In January 1998, I became pregnant with my second child. It was not a secret by any means to my boss, the managing editor. We had many staff members who were parents. (Someone was always pregnant.) So I never could have imagined how poorly they’d handle my pregnancy.
Our managing editor had children of her own and commuted from Long Island to the city. Between the two of us, we were in charge of making sure the magazine went to press on time. Together we worked out a flexible schedule so we could be both efficient employees and mothers to our children.
When my manager wasn’t at work, I held down the fort, often having to move pages along at a fast pace to make deadline — much to the chagrin of many older staffers, who maintained a “while the cat’s away, the mice will play” attitude.
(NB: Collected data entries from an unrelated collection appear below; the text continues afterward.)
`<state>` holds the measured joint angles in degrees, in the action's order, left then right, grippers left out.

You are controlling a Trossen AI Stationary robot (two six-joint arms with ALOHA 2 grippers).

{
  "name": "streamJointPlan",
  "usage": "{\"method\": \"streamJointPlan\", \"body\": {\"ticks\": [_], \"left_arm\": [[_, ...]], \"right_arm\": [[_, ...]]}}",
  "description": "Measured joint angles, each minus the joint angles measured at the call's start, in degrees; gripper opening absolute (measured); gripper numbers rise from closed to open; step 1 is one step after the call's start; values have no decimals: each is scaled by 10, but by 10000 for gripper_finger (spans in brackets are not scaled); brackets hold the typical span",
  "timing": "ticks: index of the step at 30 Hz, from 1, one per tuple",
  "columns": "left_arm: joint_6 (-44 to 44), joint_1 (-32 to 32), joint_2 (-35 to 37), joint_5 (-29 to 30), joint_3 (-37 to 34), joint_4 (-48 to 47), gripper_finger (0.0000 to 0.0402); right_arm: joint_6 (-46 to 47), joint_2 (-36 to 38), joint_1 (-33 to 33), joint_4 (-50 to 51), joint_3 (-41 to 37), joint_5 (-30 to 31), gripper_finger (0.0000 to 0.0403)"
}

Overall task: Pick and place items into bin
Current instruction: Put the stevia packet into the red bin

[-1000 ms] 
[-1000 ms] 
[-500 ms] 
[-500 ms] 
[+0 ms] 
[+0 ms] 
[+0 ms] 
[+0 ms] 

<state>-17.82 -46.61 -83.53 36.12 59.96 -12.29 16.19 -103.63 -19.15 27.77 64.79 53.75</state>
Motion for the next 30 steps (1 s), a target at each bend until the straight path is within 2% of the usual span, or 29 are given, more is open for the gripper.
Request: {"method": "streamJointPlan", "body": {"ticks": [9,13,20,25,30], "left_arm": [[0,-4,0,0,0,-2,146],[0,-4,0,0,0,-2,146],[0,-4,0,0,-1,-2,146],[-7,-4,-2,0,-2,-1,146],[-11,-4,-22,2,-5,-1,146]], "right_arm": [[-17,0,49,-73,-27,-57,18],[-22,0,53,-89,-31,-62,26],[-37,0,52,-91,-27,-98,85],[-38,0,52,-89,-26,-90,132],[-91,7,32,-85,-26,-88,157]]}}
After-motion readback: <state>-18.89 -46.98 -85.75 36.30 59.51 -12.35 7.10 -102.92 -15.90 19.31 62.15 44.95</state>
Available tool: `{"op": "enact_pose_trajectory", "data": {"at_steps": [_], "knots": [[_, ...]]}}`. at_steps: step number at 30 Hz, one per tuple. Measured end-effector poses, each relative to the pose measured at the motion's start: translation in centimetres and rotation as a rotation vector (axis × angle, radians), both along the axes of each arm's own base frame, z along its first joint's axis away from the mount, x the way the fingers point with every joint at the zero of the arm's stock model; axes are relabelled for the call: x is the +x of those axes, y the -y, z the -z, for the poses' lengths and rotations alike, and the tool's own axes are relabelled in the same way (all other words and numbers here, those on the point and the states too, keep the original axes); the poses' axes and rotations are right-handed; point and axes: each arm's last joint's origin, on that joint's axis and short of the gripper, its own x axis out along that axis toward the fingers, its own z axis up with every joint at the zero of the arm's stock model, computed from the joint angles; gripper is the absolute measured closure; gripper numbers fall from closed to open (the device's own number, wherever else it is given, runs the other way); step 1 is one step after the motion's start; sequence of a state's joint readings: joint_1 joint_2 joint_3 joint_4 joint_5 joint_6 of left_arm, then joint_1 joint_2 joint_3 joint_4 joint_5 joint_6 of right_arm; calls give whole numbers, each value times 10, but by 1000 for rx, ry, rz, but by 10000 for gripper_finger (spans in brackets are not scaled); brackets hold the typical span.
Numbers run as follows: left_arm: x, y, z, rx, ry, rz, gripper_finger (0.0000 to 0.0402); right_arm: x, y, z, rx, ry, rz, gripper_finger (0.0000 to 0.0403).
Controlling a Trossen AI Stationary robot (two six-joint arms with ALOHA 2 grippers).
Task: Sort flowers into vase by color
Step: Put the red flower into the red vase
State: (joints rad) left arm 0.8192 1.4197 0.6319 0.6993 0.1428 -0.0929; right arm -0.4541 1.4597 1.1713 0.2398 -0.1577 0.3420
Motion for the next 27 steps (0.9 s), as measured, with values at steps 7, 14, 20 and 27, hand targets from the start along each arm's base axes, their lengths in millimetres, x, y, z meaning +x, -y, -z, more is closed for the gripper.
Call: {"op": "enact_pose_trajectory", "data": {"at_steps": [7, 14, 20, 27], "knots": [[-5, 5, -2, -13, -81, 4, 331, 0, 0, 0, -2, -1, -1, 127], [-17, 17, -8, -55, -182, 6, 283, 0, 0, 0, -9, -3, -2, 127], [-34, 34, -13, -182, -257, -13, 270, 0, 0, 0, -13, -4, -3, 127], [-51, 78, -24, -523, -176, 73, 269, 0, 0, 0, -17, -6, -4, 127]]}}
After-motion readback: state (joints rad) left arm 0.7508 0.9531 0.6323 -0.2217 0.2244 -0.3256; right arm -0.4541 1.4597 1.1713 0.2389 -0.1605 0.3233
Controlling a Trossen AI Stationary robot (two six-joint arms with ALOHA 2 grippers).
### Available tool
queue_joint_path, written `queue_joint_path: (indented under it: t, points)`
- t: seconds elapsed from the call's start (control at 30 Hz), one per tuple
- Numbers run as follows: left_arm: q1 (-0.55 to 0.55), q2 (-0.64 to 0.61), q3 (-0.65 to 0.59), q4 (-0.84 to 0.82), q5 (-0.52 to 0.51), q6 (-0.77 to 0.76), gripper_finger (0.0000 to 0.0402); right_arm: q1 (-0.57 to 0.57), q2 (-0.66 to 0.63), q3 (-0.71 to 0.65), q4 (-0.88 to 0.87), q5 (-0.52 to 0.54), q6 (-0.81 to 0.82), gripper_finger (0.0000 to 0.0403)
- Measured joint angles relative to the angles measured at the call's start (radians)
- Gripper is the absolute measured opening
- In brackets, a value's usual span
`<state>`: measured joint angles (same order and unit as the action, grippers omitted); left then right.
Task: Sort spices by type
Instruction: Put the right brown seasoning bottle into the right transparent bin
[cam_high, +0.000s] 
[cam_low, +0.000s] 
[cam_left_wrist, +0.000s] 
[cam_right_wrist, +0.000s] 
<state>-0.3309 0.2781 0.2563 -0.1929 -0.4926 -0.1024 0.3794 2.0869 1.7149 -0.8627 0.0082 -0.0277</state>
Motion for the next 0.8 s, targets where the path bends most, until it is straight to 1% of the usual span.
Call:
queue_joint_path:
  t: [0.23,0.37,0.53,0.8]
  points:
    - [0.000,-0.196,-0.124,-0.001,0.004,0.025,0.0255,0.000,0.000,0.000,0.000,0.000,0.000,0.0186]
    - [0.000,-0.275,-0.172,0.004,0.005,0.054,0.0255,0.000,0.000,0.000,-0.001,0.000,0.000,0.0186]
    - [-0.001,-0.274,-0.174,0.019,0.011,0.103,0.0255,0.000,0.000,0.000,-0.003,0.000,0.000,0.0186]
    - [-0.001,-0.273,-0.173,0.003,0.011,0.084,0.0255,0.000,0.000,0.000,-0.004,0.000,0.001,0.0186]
Still, I was quite respected in my role.
I told my manager I’d be taking maternity leave a few weeks before my due date because I was having some complications, and my midwife wanted me on bed rest. My manager said she understood.
Soon after, I was called into her office and told that my position was being eliminated because of “company restructuring.” When I asked for further clarification, her answers were vague. I knew something wasn’t right, and I definitely knew I wasn’t going to take it lying down. This is what a family-centric brand does? No. That wasn’t going to fly.
I discovered through the grapevine that there wasn’t any “restructuring” going on. My company simply did not want to honor my request for maternity leave because the timing was inconvenient. My friends advised me to immediately call an organization called 9 to 5 and ask for help.
I was assigned a case manager and told her my story.